Palingkanlah dirimu dari makhluk dengan izin Allah, palingkanlah dirimu dari hawa nafsu dengan perintah-Nya, dan berserahlah (tawakal) kepada Allah, jika engkau benar-benar beriman. Palingkan pula dirimu dari segala keinginanmu dengan perbuatan Allah. Ketika engkau bisa melakukan ini semua, engkau telah layak menjadi bejana ilmu Allah.

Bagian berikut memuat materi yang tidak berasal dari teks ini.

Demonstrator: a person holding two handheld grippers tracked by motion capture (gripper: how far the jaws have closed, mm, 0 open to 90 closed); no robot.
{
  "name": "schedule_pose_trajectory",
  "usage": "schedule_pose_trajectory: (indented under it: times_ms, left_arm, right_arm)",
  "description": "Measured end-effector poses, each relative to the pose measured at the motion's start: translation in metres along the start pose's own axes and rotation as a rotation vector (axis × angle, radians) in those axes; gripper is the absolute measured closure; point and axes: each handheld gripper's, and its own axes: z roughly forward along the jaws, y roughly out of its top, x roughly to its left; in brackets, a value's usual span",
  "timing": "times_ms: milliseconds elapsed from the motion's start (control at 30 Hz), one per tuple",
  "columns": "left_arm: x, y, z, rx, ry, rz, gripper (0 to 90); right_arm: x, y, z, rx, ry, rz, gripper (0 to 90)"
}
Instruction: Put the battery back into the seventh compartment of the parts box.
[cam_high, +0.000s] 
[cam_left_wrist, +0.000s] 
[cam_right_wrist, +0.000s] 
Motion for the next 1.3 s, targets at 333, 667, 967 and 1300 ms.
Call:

Ketika dirimu berpaling dari makhluk, ditandai dengan ketidakbutuhanmu terhadap mereka, tidak meminta-minta, dan tidak iri terhadap apa yang mereka miliki. Tanda dirimu berpaling dari hawa nafsu ialah tidak mengumpulkan harta dan tidak bergantung pada sarana atau sebab dalam rangka mengambil suatu manfaat dan mengantisipasi suatu mudarat.

Dengan begitu, engkau tidak akan bergerak demi kepentingan pribadi, tidak marah untuk memuaskan nafsu pribadi, tidak membela dan membenci diri sendiri, tetapi memasrahkan semuanya hanya kepada Allah karena Dia telah menguasai segalanya sejak awal. Demikian juga akhirnya, Allah menguasai segalanya. Kondisi kepasrahan seperti ini adalah sebagaimana engkau ketika masih berada di dalam kandungan ibumu atau ketika engkau masih menjadi bayi yang disusui

Memalingkan diri dari kehendakmu sendiri lantaran perbuatan-Nya, ditandai dengan abai terhadap maksud dan tujuan apa pun. Engkau juga tidak merasa membutuhkan atau menginginkan apa pun karena tidak mengharapkan selain kehendak Allah, bahkan hukum Allah sedang berlaku pada dirimu. Saat kehendak dan keinginan Allah itu sama-sama berlangsung pada dirimu, seluruh tubuhmu akan merasa tenang, hatimu tenteram, dadamu lapang, wajahmu berseri-seri, dan perutmu penuh terisi.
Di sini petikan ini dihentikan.